● Assigned task: Where the listing below has a line with "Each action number", write out exactly that line and every line after it, stopping after the line with "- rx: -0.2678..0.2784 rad".
==================================================
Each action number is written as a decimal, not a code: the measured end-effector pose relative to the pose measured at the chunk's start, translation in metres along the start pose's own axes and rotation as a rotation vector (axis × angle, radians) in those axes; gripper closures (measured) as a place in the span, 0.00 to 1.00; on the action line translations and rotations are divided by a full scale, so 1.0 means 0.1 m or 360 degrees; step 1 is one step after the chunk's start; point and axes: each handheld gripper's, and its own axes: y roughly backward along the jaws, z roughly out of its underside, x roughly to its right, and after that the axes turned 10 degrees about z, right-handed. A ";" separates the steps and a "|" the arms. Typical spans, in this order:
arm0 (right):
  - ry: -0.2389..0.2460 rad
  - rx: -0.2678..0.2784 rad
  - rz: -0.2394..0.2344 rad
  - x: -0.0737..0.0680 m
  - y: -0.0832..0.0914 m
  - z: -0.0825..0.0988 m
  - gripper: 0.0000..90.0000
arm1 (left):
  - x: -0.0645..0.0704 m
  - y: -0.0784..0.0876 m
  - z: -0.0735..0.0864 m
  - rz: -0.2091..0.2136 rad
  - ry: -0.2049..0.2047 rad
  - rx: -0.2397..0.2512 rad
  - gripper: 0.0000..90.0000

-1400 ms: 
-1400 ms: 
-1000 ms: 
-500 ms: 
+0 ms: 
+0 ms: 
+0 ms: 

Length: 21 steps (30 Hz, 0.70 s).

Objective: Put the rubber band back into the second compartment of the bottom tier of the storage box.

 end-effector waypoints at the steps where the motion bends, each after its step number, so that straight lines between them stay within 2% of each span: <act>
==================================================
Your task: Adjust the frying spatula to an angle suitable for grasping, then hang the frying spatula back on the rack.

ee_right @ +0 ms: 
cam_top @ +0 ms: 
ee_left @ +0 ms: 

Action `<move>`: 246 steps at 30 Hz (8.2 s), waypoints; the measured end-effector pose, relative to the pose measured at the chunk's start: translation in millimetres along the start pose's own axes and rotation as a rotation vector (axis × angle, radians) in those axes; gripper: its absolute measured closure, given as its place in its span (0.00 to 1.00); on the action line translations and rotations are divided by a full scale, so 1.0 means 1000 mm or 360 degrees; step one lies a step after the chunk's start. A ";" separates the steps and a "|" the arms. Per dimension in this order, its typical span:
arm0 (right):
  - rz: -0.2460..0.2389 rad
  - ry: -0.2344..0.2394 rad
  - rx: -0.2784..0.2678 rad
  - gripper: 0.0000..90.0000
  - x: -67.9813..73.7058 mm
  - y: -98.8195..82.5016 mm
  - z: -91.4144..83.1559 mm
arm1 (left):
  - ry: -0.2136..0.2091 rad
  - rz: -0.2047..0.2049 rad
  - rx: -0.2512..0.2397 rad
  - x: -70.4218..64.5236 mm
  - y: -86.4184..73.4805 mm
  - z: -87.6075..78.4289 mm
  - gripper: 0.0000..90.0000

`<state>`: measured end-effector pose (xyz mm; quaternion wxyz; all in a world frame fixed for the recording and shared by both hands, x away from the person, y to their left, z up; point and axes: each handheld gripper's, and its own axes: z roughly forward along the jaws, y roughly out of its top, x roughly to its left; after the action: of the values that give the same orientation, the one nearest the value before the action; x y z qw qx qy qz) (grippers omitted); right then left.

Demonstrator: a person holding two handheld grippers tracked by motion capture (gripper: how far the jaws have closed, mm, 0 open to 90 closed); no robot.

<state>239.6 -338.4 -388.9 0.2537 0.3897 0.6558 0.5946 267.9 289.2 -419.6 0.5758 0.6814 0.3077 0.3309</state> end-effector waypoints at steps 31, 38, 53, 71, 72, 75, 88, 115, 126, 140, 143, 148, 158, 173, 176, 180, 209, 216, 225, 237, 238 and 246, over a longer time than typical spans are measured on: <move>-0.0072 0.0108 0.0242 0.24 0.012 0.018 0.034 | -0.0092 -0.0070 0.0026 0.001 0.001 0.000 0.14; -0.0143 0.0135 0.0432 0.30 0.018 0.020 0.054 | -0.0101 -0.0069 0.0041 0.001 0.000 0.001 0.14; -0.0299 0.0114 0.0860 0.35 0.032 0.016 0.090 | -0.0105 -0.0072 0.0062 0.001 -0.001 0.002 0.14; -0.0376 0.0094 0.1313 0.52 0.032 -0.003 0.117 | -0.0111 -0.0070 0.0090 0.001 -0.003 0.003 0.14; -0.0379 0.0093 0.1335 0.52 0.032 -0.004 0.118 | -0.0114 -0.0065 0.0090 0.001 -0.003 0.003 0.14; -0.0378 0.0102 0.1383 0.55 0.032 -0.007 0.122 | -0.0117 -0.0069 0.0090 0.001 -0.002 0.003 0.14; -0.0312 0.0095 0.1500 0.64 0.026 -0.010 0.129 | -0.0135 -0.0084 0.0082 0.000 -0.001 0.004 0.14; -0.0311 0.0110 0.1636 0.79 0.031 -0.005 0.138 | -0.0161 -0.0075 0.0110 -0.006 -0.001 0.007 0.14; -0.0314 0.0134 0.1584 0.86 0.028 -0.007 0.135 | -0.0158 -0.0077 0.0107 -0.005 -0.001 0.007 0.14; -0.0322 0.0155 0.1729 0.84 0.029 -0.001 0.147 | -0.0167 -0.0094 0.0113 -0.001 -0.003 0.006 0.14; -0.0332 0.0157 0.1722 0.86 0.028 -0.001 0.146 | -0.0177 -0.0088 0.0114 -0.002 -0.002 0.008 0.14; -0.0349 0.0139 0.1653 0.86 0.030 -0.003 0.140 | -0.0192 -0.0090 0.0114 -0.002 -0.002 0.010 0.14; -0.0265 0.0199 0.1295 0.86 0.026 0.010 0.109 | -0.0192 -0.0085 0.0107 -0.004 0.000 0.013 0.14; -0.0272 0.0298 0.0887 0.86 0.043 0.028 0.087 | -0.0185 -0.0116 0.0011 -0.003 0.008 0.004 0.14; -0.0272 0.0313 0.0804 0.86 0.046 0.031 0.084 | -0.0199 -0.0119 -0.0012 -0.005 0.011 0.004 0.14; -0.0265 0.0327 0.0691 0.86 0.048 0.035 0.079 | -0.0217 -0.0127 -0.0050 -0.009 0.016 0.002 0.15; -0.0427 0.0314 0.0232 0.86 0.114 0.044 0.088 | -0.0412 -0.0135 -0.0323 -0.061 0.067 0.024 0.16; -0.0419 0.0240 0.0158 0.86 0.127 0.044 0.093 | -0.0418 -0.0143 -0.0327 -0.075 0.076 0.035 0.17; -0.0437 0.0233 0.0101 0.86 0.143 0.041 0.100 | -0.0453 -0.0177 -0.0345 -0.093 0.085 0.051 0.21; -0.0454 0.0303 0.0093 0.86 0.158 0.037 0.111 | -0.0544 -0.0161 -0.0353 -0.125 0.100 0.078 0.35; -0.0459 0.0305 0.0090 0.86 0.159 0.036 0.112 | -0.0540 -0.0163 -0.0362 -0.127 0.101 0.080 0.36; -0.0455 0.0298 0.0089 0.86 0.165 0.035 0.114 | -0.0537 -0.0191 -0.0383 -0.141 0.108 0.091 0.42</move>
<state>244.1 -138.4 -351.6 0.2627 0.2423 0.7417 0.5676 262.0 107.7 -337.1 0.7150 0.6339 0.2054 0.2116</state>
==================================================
● Reply:
Each action number is written as a decimal, not a code: the measured end-effector pose relative to the pose measured at the chunk's start, translation in metres along the start pose's own axes and rotation as a rotation vector (axis × angle, radians) in those axes; gripper closures (measured) as a place in the span, 0.00 to 1.00; on the action line translations and rotations are divided by a full scale, so 1.0 means 0.1 m or 360 degrees; step 1 is one step after the chunk's start; point and axes: each handheld gripper's, and its own axes: y roughly backward along the jaws, z roughly out of its underside, x roughly to its right, and after that the axes turned 10 degrees about z, right-handed. A ";" separates the steps and a "|" the arms. Typical spans, in this order:
arm0 (right):
  - ry: -0.2389..0.2460 rad
  - rx: -0.2678..0.2784 rad

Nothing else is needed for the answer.